St. James lo imaginó muy bien. Desde hacía mucho tiempo, la diputada por Marylebone se había descrito como una mujer perdida que había expiado sus pecados, que había rechazado el aborto como solución que reflejaba la erosión de los valores sociales, que estaba haciendo lo que debía por su hija bastarda. El que su hija fuera ilegítima, así como el hecho de que Eve Bowen nunca hubiese revelado la identidad del padre, explicaba en parte que hubiera sido elegida al Parlamento. Abrazaba públicamente la moralidad, la religión, los valores básicos, la unidad familiar, la devoción a la monarquía y al país. Defendía todo cuanto el Source ridiculizaba de los políticos conservadores.

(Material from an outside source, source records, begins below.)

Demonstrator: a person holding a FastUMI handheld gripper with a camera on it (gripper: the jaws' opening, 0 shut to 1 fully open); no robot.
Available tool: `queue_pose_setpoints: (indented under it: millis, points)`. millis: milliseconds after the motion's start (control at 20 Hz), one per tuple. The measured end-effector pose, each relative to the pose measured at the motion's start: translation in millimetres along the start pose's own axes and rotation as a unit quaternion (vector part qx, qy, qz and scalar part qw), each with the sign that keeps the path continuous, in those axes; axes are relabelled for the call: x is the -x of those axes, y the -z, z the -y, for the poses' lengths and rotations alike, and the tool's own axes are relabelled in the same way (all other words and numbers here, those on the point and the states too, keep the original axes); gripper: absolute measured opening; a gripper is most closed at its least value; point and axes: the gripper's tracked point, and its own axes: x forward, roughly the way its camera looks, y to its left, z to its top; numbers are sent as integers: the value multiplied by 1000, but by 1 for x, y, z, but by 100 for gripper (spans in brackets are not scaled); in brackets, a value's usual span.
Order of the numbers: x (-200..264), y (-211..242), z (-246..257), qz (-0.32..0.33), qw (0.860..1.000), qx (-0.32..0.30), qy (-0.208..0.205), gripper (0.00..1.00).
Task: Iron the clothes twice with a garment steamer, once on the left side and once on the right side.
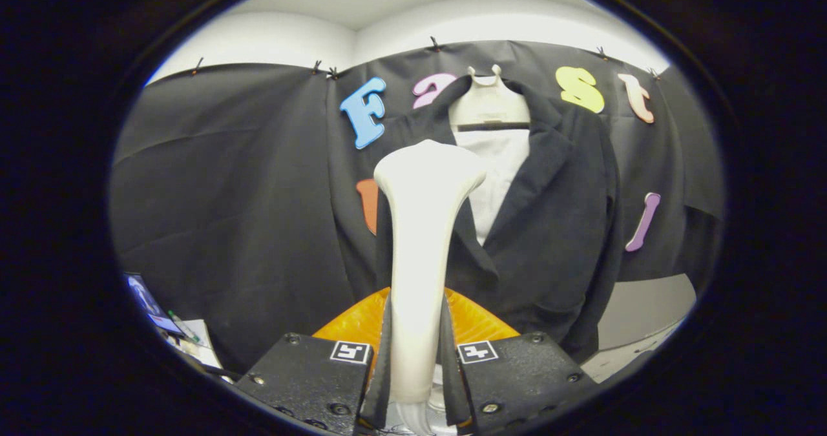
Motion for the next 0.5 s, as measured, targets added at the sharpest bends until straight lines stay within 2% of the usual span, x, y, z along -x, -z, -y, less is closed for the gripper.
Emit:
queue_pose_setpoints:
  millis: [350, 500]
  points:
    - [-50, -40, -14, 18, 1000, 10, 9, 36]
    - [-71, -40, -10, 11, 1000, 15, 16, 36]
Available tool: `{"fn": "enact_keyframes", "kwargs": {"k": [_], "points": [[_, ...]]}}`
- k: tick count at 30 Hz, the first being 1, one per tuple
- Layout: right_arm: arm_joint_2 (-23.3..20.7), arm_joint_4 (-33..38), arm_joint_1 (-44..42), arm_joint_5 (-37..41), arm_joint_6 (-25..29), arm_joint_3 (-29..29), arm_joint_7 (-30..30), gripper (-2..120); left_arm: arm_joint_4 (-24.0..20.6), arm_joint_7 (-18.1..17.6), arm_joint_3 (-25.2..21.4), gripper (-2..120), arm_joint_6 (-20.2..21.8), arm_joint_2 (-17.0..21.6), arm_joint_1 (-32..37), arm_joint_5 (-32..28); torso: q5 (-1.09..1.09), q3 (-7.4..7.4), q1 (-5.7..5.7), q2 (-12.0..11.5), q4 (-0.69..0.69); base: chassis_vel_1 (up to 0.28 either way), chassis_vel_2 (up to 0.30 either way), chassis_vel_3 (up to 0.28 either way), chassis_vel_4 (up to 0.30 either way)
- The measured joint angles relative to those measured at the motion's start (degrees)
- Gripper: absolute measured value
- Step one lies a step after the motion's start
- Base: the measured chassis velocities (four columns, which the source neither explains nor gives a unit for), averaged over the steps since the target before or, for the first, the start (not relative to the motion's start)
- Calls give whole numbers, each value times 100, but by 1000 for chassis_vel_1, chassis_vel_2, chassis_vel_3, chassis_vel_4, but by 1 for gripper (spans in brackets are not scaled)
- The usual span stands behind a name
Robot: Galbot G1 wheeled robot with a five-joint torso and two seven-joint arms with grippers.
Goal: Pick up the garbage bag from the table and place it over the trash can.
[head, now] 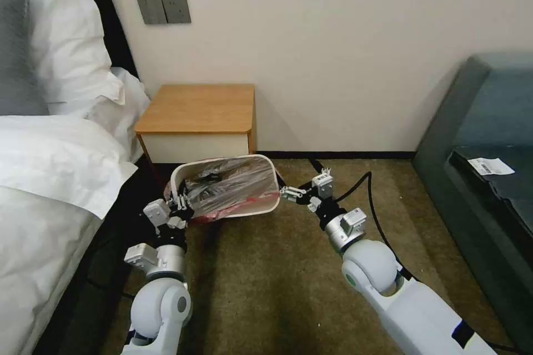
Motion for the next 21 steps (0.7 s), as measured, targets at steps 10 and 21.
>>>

– La historia le ha ido de perlas -dijo St. James-. Una política que admite en público sus defectos. Es difícil que un elector se resista. Por no hablar de un primer ministro ansioso por apuntalar su gobierno con mujeres. Por cierto, ¿sabe que han raptado a la niña?

– Ningún miembro del gobierno lo sabe.

– ¿Está seguro de que la han secuestrado? -St. James indicó la carta que reposaba sobre su rodilla-. Utiliza mayúsculas. Podría haberla escrito un niño. ¿Existe alguna posibilidad de que Charlotte esté detrás de todo esto? ¿Sabe que su padre es usted? ¿Podría ser una forma de forzar a su madre a que hable?

– Claro que no. Santo Dios, sólo tiene diez años. Eve nunca se lo ha dicho.

– ¿Está seguro?

– Claro que no estoy seguro. Sólo repito lo que Eve me ha comentado.

– ¿Usted no se lo ha dicho a nadie? ¿Está casado? ¿Lo sabe su mujer?

– No se lo he dicho a nadie -respondió con firmeza Luxford, sin contestar a las otras dos preguntas-. Eve dice que ella tampoco, pero se le habrá escapado algo en algún momento… alguna referencia, algún comentario casual. Debió de decir algo a alguien que le tiene inquina.

– ¿Y nadie le tiene inquina a usted?

Los ojos oscuros de Helen eran candorosos y su expresión plácida, como implicando que no tenía ni idea de que la filosofía fundamental del Source era desenterrar a toda prisa la mierda y publicarla cuanto antes.

– La mitad del país, diría yo -admitió Luxford-, pero si corre la voz de que soy el padre del hijo ilegítimo de Eve Bowen, no me arruinará profesionalmente. Durante un tiempo seré el hazmerreír de todo el mundo, considerando mi postura política, pero poco más. Eve es quien se encuentra en la posición más vulnerable.

– Entonces, ¿por qué le enviaron la carta?

– Los dos recibimos una. La mía llegó por correo. La suya estaba esperando en su casa, y había sido entregada en mano en algún momento del día, según su ama de llaves.

St. James volvió a examinar el sobre de la carta de Luxford. Estaba matasellado dos días antes.

– ¿Cuándo desapareció Charlotte? -preguntó.

– Esta tarde. Entre Blandford Street y Devonshire Place Mews.

– ¿Han pedido rescate?

– Sólo exigen que se anuncie públicamente la paternidad de Charlotte.

– Que usted no desea reconocer.

– Yo sí. Preferiría que no, me causaría dificultades, pero estoy dispuesto a hacerlo. Es Eve la que no quiere ni oír hablar de ello.